#### [What is needed]
Using the data below, show every line where the word "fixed" occurs.

──────────

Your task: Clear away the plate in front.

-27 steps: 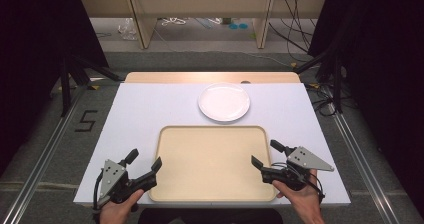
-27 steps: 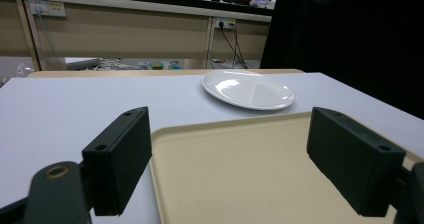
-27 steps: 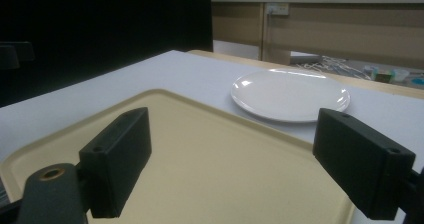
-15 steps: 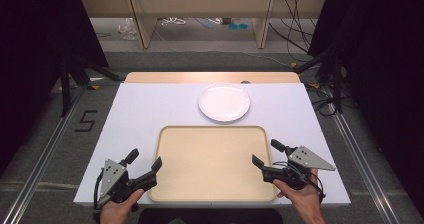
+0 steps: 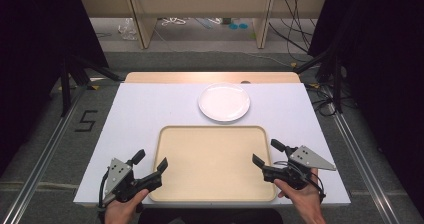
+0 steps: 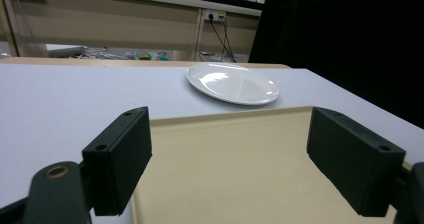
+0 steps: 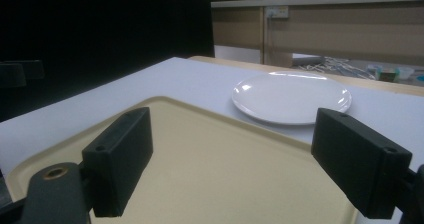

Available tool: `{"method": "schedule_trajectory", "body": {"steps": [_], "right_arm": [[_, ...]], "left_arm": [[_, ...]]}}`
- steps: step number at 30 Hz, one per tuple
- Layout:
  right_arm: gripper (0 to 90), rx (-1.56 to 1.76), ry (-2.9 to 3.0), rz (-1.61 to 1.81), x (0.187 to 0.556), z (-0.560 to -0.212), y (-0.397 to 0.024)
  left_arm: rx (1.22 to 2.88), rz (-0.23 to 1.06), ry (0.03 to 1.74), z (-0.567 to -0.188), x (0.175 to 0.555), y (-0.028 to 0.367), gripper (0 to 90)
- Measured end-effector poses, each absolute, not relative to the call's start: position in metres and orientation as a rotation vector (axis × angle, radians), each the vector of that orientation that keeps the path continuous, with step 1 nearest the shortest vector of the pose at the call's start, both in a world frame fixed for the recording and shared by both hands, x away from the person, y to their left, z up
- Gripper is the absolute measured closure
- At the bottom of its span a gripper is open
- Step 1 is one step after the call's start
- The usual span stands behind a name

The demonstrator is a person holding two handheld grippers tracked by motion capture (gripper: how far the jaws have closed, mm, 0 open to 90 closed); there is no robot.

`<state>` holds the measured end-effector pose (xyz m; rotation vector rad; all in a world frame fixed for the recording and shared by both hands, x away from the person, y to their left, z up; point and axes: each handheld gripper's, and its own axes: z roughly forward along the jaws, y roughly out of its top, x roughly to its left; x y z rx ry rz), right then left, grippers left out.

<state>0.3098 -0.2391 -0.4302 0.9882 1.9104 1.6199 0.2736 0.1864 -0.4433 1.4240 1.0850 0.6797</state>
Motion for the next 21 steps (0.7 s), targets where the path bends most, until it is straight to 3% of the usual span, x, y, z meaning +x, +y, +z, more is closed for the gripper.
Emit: {"method": "schedule_trajectory", "body": {"steps": [11, 21], "right_arm": [[18.0, 0.995, 1.907, 1.620, 0.309, -0.430, -0.239], [18.6, 1.000, 1.911, 1.632, 0.310, -0.430, -0.239]], "left_arm": [[1.364, 0.643, 1.092, -0.431, 0.286, 0.179, 17.9], [1.328, 0.524, 1.093, -0.418, 0.314, 0.169, 18.5]]}}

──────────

#### [Response]
- Measured end-effector poses, each absolute, not relative to the call's start: position in metres and orientation as a rotation vector (axis × angle, radians), each the vector of that orientation that keeps the path continuous, with step 1 nearest the shortest vector of the pose at the call's start, both in a world frame fixed for the recording and shared by both hands, x away from the person, y to their left, z up
`<state>` holds the measured end-effector pose (xyz m; rotation vector rad; all in a world frame fixed for the recording and shared by both hands, x away from the person, y to their left, z up; point and axes: each handheld gripper's, and its own axes: z roughly forward along the jaws, y roughly out of its top, x roughly to its left; x y z rx ry rz), right then left, grippers left out.

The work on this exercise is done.